Slow memcpy with SSE4.2 enabled

friedrich_nord · ‎11-04-2011

Hi,

I'm using Intel Composer XE 12.1 Build 20110811 under Windows 7 32bit.

In my project I have a simple struct

struct matrix {
__m128d d[9];
};

and several methods which copy their matrix argument to stack.

void doSomething(const matrix& a) {
matrix b = a;

// ......
}

When copying an instance of this struct, __intel_fast_memcpy is invoked. When using the compiler option /QxSSE4.2 (together with /O3 or /O2, haven't tried unoptimized) however, code similar to this for copying the 9 elements is generated:

mov ebx,80h
movups xmm0,xmmword ptr [eax+80h] ; Copy 1 element
movaps xmmword ptr [esp+80h],xmm0
loop:
movups xmm0,xmmword ptr [eax+ebx-10h] ; Copy 4 elements, repeat twice
movaps xmmword ptr [esp+ebx-10h],xmm0
movups xmm1,xmmword ptr [eax+ebx-20h]
movaps xmmword ptr [esp+ebx-20h],xmm1
movups xmm2,xmmword ptr [eax+ebx-30h]
movaps xmmword ptr [esp+ebx-30h],xmm2
movups xmm3,xmmword ptr [eax+ebx-40h]
movaps xmmword ptr [esp+ebx-40h],xmm3
sub ebx,40h
jne loop

There's several things wrong with this.

1) Using a loop for 9 elements is weird, but the loop doesn't seem to incur any performance hit, so that's fine with me.
2) For fetching the data into a register, the compiler fails to infer that the data is aligned, and generates a movups instruction. In all other places, the compiler generates the correct movaps.
3) For the first two copies, xmm0 is used. It seems the second copy operation is stalled until xmm0 can be reused, which incurs a huge performance penalty. In some other places the compiler placed the loop first (that is, copying 2x4 first and then 1 element). I compared the two with VTune, and the latter is about 10 times faster. I also took some steps to make sure the stall was not caused by cache issues.

The third issue in particular is annoying, since the stall amounts to more than 10% of the total running time of the application I'm currently developing.

I also tried replacing the line "matrix b = a" by a manually unrolled elementwise copy:

b.d[0] = a.d[0];
//... snip ...
b.d[9] = a.d[9];

in which case (depending on the surrounding code) either a strange combination of cmov's and rep movs's is emitted, or nothing at all.
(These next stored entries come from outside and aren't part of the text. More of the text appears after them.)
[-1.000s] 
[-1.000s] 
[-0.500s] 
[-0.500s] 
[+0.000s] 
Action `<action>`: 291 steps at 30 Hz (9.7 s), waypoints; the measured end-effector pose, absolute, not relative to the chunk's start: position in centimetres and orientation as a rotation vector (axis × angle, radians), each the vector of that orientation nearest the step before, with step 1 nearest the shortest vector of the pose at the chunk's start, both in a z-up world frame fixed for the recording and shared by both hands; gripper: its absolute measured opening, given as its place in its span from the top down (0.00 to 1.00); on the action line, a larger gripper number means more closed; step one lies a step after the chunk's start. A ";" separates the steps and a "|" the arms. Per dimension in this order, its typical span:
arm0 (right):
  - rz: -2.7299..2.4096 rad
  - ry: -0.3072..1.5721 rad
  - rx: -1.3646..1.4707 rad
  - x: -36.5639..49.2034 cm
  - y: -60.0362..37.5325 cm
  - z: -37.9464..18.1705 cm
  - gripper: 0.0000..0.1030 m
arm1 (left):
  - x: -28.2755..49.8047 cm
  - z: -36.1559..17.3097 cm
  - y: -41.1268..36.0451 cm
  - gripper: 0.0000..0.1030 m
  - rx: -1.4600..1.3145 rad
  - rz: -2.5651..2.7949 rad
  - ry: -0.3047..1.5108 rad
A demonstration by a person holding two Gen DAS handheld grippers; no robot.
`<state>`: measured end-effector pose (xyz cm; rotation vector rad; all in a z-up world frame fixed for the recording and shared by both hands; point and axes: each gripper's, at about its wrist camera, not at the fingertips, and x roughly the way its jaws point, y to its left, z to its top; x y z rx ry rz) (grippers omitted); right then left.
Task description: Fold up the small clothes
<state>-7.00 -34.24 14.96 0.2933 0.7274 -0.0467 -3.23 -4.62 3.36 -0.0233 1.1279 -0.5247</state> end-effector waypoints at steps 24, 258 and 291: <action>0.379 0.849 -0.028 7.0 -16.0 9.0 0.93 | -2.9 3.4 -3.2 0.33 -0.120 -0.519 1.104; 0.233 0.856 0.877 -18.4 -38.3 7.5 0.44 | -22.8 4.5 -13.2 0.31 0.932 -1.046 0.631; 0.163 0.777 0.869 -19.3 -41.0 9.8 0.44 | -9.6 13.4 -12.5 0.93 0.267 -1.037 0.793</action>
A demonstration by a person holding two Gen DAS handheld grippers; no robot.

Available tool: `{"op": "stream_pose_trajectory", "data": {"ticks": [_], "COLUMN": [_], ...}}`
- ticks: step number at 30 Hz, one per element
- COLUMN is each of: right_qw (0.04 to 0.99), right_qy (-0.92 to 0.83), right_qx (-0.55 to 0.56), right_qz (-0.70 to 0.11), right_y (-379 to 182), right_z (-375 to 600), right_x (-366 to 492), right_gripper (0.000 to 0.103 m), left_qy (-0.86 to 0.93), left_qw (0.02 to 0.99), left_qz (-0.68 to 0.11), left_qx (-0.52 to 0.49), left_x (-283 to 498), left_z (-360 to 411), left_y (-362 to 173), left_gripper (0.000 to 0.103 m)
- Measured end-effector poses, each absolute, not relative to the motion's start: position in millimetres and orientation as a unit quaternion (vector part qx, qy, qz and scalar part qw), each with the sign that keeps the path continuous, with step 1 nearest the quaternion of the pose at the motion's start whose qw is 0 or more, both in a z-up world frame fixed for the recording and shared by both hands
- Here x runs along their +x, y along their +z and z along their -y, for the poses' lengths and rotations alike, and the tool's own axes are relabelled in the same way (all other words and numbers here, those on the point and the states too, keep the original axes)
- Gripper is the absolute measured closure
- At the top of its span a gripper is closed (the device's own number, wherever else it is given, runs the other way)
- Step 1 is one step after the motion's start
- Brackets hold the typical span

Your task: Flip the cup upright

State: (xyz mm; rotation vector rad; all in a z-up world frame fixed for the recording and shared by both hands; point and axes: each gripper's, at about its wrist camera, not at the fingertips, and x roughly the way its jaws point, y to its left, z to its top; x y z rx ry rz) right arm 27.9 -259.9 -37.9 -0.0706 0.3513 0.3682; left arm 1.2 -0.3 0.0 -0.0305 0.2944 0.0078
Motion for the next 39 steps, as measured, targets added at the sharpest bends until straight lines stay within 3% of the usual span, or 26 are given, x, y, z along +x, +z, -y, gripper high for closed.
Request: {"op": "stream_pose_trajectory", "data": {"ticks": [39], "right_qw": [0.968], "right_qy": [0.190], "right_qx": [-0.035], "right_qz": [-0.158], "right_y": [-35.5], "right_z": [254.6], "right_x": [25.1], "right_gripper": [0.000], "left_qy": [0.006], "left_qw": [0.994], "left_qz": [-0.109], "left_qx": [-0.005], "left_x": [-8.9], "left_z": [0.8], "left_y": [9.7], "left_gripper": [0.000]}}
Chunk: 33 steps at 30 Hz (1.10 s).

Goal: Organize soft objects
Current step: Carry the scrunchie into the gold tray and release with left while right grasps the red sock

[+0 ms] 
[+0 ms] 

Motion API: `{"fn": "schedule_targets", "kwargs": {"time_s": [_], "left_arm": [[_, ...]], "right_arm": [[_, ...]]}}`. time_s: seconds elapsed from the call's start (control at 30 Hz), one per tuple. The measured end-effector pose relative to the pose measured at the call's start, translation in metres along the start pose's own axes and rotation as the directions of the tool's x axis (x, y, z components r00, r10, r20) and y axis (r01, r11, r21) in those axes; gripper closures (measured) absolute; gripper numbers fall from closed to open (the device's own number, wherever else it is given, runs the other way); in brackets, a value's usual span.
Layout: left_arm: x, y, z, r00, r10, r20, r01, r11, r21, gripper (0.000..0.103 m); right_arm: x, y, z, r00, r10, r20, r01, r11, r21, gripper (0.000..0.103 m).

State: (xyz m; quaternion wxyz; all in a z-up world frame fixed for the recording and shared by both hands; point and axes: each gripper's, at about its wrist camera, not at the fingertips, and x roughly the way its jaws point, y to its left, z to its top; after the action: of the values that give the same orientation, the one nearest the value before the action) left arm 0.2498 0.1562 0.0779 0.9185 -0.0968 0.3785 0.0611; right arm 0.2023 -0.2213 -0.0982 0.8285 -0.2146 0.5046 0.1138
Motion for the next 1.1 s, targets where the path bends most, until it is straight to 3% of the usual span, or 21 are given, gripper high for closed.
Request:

And by nothing I don't mean that the copying operation was optimized away; the subsequent code uses the then-uninitialized variable b, and catastrophe ensues.

Greetings,
Christian Voss

TimP · ‎11-04-2011

On CPUs which support SSE4.2, there's no performance penalty for use of unaligned instructions on aligned data. As you can see, the compiler uses the unaligned loads, regardless of alignment.

SergeyKostrov · ‎11-06-2011

Hi Christian,

1.You're passing 'a' by reference;
2.A new object 'b'of type 'matrix' will be created on the stack;
3.All data of will be copied to 'b':
you're preserving all values of 'a' ( specificator 'const' is used)
as soon as functionexits all data in 'b' will be lost.

Is that correct?

Did youtry to pass 'a' bypointer: void doSomething(matrix *a ){ ... }?

Compiler will create a smaller code butthere is a problem, values of 'a'will be modified if you don't use 'b'...

Best regards,
Sergey

Alexander_W_Intel · ‎11-08-2011

Christian,

Because of the Out of Order architecture of the modern Intel* CPUs (except the Atom* CPUs), reusing the xmm0 register shouldn't be an issue.

I've done some performance tests on to prove this. To copy the 9 elements it takes about 10 ticks on my Nehalem CPU. This is an average of doing it 10 million times. And this is independentlyif I use the sequence: xmm0, xmm0, xmm1, xmm2, xmm3, xmm0, xmm1, xmm2, xmm3 or the sequence: xmm0, xmm1, xmm2, xmm3, xmm0, xmm1, xmm2, xmm3, xmm0.

So I assume the performance issue is caused by some other part of your code or you have a problem with cache alignment.

Measuring such small amount of time with VTune is difficult. You might try to measure it using the time stamp counter (__rdstc()). To be more exact you should considering calling cpuid right before reading the time stamp counter to serialize the out of order execution at this point.

If you have a small reproducer for your performance issue, I can take a closer look if its caused by the compiler.

Thanks,
Alex

TimP · ‎11-08-2011

Make it __rdtsc() (a macro defined in Microsoft and Intel C++ compilers only, which returns a 64-bit integer).
Serializing by cpuid probably takes more time than your own code, so you would have to figure out how to subtract that overhead.